Esdras 1,1-8 + 2,68-3,8

L’œuvre de Néhémie

Dom Irénée Fransen

L’édification de la cité, BVC 51 (1963), p.27s

          Profitant de la politique libérale que les Achéménides appliquaient à leur empire, les Juifs reviennent en Terre promise, rétablissent le culte, reconstruisent le Temple, relèvent les murs de Jérusalem et vivent en communauté, gouvernés par des hommes de leur race et régis par la Loi de Moïse. Il ne leur en coûte qu’un loyalisme, facile à garder vis-à-vis d’un pouvoir central respectueux de leurs coutumes. C’est un événement considérable, c’est la naissance du judaïsme, préparée par les longues méditations de l’exil, aidée par l’intervention d’hommes providentiels.

          Néhémie travaille tout d’abord à la restauration des murs de Jérusalem ; il assure de la sorte l’indépendance de ses concitoyens, menacée par la jalousie et l’envie de voisins peu délicats ou de faux frères. Mais cette restauration n’a pas directement un but politique : elle n’est que la manifestation, l’expression de la restauration intérieure de la communauté. La grande fresque de la rétrospective de l’histoire d’Israël, au chapitre 9, et les prières qui jalonnent le livre montrent à quel point le souci religieux est primordial.

          La belle audace de Néhémie rappelle par endroits la confiance tranquille et primesautière d’un David à l’égard de Dieu ; mais les tristesses et les peines de l’exil donnent à sa foi maturité et ferveur. C’est dans le souvenir des catastrophes passées que Néhémie édifie la nouvelle cité et qu’il dresse autour d’elle, plus encore que des murs de pierres, les clôtures des lois religieuses. A côté d’étroitesses, s’affirme résolument le courant issu du Deutéronome et qui, en dehors de toute valeur politique, marque la vie du fidèle israélite du sceau religieux.

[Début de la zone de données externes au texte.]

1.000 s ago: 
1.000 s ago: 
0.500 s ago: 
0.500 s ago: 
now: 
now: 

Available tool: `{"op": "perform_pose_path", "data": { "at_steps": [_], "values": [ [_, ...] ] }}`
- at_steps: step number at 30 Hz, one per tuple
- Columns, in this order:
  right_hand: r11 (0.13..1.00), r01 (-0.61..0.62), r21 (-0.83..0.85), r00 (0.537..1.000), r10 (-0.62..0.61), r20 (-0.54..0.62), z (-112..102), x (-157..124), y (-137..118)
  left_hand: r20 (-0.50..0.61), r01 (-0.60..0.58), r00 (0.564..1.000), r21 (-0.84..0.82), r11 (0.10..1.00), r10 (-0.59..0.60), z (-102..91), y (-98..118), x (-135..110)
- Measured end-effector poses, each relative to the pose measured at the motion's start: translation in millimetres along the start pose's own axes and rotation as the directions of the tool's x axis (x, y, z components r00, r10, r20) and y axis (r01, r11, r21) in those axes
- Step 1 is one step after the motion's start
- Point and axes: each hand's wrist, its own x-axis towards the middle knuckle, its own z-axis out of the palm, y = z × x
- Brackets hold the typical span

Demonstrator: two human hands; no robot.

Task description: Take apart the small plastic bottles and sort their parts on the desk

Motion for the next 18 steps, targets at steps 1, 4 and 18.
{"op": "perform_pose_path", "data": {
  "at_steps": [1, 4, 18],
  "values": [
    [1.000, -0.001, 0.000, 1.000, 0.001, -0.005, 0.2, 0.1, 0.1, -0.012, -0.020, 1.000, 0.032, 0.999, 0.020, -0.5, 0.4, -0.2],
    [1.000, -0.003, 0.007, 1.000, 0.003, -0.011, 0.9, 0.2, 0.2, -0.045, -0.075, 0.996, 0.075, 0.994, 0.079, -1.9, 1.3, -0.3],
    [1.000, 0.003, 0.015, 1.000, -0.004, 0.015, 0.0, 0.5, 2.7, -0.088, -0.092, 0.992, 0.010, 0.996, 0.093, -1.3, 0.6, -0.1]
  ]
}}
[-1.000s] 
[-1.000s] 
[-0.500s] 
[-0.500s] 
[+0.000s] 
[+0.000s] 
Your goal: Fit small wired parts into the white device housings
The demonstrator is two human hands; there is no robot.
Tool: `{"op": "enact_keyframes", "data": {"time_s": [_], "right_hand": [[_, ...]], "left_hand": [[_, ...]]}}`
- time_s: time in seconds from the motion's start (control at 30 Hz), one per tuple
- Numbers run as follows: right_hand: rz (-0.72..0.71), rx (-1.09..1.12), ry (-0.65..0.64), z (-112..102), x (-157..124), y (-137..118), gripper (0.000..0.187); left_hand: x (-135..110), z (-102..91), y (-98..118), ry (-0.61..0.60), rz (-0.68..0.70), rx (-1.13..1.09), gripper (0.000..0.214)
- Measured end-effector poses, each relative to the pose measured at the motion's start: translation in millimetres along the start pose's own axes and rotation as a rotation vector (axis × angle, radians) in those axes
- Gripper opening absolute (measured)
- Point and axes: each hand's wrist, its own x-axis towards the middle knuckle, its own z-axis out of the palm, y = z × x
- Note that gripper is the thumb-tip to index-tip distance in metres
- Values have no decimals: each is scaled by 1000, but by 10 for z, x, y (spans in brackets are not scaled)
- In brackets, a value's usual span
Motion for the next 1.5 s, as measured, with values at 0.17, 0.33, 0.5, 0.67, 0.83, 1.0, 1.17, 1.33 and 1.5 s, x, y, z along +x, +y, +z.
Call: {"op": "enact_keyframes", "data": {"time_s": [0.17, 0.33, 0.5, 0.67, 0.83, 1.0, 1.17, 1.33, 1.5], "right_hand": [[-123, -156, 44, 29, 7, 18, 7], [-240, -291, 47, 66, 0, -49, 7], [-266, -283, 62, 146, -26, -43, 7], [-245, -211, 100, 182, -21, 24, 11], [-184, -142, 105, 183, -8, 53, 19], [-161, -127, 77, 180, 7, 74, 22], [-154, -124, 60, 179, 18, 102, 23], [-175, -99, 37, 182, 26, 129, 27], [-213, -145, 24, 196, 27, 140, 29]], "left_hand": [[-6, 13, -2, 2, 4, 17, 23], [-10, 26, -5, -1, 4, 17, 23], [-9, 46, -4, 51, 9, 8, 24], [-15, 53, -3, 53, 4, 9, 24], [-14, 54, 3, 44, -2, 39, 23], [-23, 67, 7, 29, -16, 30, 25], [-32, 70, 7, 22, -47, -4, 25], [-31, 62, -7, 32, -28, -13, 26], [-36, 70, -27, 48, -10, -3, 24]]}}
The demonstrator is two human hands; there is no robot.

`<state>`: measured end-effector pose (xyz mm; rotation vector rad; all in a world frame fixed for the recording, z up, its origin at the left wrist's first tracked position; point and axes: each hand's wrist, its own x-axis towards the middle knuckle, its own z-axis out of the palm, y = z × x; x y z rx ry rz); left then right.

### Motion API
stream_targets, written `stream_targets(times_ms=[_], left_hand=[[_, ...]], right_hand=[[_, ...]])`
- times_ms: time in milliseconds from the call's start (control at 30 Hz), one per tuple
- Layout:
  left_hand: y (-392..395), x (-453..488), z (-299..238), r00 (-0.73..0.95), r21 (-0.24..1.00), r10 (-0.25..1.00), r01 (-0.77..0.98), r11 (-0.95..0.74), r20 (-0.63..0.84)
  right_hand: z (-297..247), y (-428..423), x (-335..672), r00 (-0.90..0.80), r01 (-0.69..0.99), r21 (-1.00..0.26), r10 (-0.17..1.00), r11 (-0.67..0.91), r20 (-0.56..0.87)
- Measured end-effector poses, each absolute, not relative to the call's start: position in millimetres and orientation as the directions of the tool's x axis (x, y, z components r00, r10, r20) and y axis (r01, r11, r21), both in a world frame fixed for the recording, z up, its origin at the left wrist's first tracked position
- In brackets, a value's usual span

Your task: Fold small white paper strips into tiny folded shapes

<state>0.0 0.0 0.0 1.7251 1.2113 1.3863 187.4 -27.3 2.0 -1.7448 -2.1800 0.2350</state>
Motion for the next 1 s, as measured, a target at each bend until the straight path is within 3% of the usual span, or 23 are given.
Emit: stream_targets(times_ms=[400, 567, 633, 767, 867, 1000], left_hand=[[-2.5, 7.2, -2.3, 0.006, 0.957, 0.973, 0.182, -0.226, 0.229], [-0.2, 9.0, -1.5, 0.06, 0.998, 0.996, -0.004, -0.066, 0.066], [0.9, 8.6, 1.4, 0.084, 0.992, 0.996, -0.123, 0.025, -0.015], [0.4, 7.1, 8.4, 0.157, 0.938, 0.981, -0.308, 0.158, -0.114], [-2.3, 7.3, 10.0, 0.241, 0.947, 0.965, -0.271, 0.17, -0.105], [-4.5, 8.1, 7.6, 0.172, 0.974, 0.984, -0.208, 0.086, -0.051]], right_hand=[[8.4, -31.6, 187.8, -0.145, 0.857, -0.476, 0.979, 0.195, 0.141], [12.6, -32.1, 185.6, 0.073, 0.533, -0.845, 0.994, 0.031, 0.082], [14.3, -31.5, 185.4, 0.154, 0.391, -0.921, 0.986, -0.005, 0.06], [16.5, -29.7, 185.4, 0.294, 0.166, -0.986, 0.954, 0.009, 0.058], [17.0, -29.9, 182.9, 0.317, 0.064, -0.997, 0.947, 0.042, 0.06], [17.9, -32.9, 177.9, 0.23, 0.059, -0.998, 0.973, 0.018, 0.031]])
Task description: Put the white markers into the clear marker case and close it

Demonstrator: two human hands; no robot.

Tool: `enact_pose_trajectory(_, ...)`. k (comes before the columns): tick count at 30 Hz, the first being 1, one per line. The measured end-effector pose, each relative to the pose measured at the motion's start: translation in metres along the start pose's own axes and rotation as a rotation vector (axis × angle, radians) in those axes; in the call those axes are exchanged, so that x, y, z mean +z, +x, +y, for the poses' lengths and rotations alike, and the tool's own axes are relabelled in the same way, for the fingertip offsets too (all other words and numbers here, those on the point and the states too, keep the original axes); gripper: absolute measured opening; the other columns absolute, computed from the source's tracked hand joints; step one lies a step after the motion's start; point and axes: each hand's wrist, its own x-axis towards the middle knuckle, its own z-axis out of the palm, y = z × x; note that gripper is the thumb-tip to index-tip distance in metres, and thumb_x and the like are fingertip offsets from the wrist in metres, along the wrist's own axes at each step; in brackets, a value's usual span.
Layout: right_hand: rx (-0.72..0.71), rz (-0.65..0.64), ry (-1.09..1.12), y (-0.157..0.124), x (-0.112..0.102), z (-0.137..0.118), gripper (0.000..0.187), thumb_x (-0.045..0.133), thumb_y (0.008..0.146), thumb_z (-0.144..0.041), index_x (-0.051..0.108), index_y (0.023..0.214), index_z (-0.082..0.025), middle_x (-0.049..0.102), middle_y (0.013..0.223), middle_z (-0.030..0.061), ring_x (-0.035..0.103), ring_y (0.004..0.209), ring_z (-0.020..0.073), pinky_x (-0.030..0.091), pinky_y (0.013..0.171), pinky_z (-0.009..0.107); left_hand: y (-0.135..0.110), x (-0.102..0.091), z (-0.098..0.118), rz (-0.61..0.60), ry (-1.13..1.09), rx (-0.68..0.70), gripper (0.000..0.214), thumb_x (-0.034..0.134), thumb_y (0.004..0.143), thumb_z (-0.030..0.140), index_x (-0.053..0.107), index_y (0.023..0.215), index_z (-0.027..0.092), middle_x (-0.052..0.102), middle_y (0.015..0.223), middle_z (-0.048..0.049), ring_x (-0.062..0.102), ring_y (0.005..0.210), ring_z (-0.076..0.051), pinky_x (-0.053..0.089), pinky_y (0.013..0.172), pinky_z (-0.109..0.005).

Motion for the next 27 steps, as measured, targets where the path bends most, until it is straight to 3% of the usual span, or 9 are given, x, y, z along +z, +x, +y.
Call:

          Ayant perdu son indépendance politique, Israël n’est plus désormais qu’une communauté de saints, régie par des clercs, enracinée sans doute dans une cité et dans un terre, mais jalouse avant tout de sa liberté religieuse.

          A ce titre, le livre et le personnage de Néhémie se rapprochent de nos préoccupations ; la grande œuvre du service de chacun dans l’organisation de la communauté humaine, avec les renoncements, les initiatives et les générosités qu’elle suscite, est la tâche qui s’impose au chrétien, tâche de témoignage chrétien dans la justice sociale et la construction du monde, inséré dans les structures même des événements et s’accordant en eux à l’initiative et à la conduite divines.